The availability of component materials was not consistent during this period, Parker would use older components in newer pens and new components as they become available. Sometime in the second quarter of 1942, the imprint on the “51” was changed to a two-line format that remained until the end of the Vacumatic period in 1948.

The new imprint is relocated to the barrel under the clutch ring. While the nib is the most frequently replaced component on a pen. We cannot accept it at face value.

Conceding that later production used available inventory which included early components; however, during the war years, the brass used in the cap clip and clutch ring base was replaced by metal. War year clips and clutch rings show a silver base instead of brass. Post-war production returned to a brass base.

The blue diamond on the cap clip was discontinued in mid-1947 due to a ruling by the FTC.

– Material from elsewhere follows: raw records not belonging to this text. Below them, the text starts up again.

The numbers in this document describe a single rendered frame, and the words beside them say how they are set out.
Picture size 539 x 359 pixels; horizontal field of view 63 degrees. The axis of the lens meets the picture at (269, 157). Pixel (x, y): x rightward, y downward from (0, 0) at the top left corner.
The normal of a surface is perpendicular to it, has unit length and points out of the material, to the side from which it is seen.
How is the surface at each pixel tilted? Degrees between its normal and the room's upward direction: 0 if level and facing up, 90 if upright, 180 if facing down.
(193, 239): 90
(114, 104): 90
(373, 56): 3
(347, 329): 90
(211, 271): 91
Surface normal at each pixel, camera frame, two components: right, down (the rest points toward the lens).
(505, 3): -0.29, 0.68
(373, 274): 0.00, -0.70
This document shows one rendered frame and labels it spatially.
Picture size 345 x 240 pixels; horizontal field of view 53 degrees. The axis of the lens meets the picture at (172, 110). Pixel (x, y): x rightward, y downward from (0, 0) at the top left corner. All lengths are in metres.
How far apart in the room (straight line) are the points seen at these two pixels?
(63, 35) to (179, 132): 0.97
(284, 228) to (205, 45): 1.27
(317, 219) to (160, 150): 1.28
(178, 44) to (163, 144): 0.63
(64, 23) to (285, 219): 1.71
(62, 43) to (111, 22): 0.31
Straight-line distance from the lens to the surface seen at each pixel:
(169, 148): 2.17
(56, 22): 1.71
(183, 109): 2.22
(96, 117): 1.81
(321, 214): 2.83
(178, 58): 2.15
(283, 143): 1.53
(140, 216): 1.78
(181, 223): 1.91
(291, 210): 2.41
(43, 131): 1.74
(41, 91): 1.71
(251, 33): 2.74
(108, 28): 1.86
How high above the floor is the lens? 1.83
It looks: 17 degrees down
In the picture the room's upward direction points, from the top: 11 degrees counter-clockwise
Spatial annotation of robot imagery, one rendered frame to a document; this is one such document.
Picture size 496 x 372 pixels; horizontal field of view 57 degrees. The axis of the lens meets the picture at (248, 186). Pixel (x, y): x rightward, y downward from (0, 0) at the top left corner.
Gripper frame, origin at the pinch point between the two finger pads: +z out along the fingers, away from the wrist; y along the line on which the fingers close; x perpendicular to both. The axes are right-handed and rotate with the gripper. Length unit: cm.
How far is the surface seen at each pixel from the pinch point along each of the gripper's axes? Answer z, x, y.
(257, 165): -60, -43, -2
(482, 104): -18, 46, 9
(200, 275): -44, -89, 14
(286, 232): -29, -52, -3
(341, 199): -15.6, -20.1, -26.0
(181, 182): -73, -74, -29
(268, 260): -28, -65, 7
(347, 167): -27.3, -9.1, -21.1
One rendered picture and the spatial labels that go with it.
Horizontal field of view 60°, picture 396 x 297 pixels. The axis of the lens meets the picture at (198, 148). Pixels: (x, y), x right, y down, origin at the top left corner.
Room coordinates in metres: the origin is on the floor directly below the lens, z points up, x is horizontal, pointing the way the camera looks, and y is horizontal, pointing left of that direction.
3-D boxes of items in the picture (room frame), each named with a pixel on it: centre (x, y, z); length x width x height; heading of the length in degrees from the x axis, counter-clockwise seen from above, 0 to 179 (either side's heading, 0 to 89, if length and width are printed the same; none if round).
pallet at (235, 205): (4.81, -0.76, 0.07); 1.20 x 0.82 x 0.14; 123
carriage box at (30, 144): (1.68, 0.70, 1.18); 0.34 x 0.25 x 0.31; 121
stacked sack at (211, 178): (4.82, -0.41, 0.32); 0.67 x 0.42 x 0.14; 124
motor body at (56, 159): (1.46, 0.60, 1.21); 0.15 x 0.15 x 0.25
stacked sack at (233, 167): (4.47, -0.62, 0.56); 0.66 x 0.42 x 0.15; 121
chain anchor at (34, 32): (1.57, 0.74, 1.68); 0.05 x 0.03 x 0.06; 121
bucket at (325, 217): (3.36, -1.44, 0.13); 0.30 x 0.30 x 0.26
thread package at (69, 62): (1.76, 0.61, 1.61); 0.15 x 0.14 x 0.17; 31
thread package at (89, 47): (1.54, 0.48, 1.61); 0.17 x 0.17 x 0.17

“You know my method. It is founded upon the observation of trifles.” Sherlock Holmes – The Bascombe Valley Mystery

The clutch ring is well worn, even so, this does not aid in determining if the underlying material is used. The ring appears to show brass while in a different light it appears to be silver (metal).

Look here Watson, the clutch inside the cap is 5 holed and short, typical of the war-time pens. The “first-year” clips were plated over brass and die struck. This left a negative print on the backside of the clip. Then there is the oversized blue diamond on the clips of “first-year” pens. The blue diamond on this clip is the standard size found on Vacumatics and later “51.”

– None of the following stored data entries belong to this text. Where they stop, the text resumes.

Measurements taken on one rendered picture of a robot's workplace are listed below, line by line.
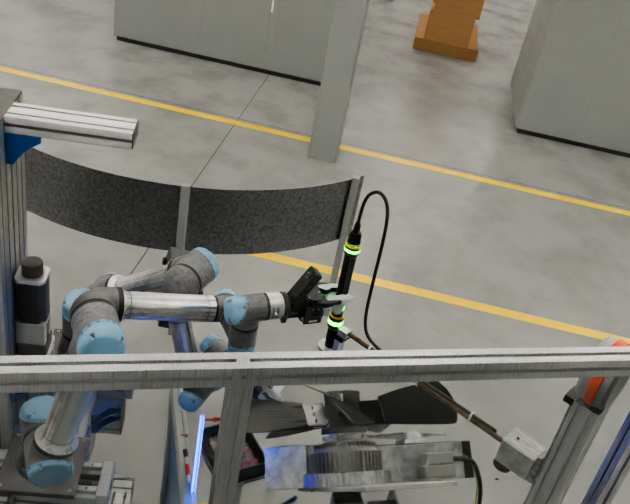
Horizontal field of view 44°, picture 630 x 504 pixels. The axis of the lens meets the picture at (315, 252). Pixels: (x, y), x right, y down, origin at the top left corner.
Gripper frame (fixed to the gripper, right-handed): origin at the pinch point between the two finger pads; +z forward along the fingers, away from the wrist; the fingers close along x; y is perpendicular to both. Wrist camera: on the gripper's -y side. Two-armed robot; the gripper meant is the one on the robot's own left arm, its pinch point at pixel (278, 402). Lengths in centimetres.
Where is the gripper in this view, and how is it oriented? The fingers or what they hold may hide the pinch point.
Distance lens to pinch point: 252.5
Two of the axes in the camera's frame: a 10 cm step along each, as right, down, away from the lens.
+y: 6.2, -2.3, 7.5
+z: 7.5, 4.7, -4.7
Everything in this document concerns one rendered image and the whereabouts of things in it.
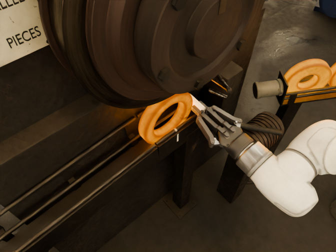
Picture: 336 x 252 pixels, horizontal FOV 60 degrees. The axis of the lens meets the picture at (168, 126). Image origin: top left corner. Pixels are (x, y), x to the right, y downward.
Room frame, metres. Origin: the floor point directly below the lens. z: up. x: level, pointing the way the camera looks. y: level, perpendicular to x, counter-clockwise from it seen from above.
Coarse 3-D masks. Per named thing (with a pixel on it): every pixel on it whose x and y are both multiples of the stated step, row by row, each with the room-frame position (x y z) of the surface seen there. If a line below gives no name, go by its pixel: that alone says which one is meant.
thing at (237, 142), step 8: (224, 128) 0.48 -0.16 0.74; (240, 128) 0.48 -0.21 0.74; (224, 136) 0.45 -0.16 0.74; (232, 136) 0.46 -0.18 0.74; (240, 136) 0.44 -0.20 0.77; (248, 136) 0.44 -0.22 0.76; (224, 144) 0.43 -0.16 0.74; (232, 144) 0.42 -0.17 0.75; (240, 144) 0.42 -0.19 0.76; (248, 144) 0.42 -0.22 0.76; (232, 152) 0.41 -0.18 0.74
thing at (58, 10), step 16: (48, 0) 0.40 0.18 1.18; (64, 0) 0.36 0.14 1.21; (80, 0) 0.37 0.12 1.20; (64, 16) 0.35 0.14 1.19; (80, 16) 0.37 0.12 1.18; (64, 32) 0.35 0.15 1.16; (80, 32) 0.36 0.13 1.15; (64, 48) 0.35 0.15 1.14; (80, 48) 0.36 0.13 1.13; (80, 64) 0.35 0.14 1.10; (80, 80) 0.35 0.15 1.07; (96, 80) 0.37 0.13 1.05; (96, 96) 0.36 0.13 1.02; (112, 96) 0.38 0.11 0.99
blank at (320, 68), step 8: (296, 64) 0.73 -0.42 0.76; (304, 64) 0.71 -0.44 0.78; (312, 64) 0.71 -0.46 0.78; (320, 64) 0.71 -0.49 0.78; (288, 72) 0.72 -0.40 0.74; (296, 72) 0.70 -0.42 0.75; (304, 72) 0.70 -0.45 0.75; (312, 72) 0.70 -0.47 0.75; (320, 72) 0.71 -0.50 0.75; (328, 72) 0.71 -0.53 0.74; (288, 80) 0.70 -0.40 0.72; (296, 80) 0.70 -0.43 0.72; (312, 80) 0.72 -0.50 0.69; (320, 80) 0.71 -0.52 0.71; (328, 80) 0.71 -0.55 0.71; (288, 88) 0.70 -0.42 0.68; (296, 88) 0.70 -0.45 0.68; (304, 88) 0.70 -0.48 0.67
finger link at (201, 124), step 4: (200, 120) 0.50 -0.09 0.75; (200, 124) 0.49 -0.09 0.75; (204, 124) 0.49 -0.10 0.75; (200, 128) 0.49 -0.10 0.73; (204, 128) 0.48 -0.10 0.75; (208, 128) 0.48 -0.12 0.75; (204, 132) 0.47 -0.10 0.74; (208, 132) 0.47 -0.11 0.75; (208, 136) 0.46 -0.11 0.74; (212, 136) 0.45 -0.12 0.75; (208, 140) 0.45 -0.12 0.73; (212, 140) 0.44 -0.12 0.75; (212, 144) 0.43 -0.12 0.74
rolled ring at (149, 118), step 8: (176, 96) 0.52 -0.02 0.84; (184, 96) 0.54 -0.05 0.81; (152, 104) 0.49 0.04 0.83; (160, 104) 0.49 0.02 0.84; (168, 104) 0.50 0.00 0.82; (184, 104) 0.55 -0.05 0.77; (144, 112) 0.48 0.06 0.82; (152, 112) 0.47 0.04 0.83; (160, 112) 0.48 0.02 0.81; (176, 112) 0.56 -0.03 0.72; (184, 112) 0.55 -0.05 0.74; (144, 120) 0.47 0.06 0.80; (152, 120) 0.47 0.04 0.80; (176, 120) 0.54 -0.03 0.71; (184, 120) 0.55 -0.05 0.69; (144, 128) 0.45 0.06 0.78; (152, 128) 0.46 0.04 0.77; (160, 128) 0.52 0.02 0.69; (168, 128) 0.52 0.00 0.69; (144, 136) 0.45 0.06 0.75; (152, 136) 0.46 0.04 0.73; (160, 136) 0.48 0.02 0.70
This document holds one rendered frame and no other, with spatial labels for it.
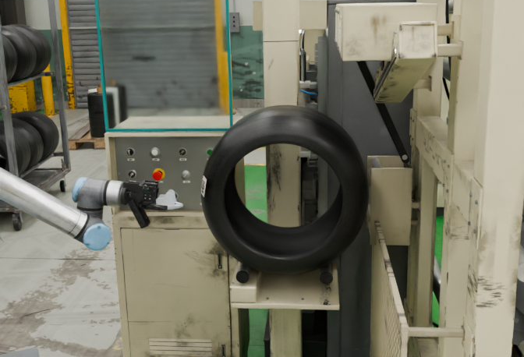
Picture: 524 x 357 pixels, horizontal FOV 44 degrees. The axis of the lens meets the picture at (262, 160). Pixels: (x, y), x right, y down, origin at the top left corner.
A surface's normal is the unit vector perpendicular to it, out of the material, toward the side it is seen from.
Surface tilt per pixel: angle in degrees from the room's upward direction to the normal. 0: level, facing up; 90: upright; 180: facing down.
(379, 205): 90
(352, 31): 90
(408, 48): 72
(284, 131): 79
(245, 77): 90
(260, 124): 44
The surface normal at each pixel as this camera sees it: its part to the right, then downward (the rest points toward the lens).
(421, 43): -0.09, -0.07
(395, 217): -0.08, 0.24

As mentioned, the pen’s nib contains absolutely no markings. Parker did not begin using markings on the nibs until 1943, thus this nib must be earlier.

“Eliminate all other factors, and the one which remains must be the truth.” Sherlock Holmes – The Sign of Four

Elementary my dear Watson, this is most assuredly a “first-year” Parker “51,” purchased by Ray Sims of Twin Falls, Idaho.

Upon closer examination, there is a barely detectable crack in the clutch ring. One can deduce from this, that the pen was damaged.

The repair is done during the war years. At this time the original speed line filler is replaced with a plastic filler and the original cap is replaced.

It is common knowledge that the “51” imprint was relocated in 1942 to the barrel by the clutch ring. Upon closer examination, this pen is missing the Parker “51” imprint completely. This can only occur when a “first-year” pen has the original jeweled blind cap with the imprint replaced by a NOS blind cap which will be void of the imprint. The NOS cap is confirmed by the ever-so-slight variance in color between the jeweled blind cap and the barrel.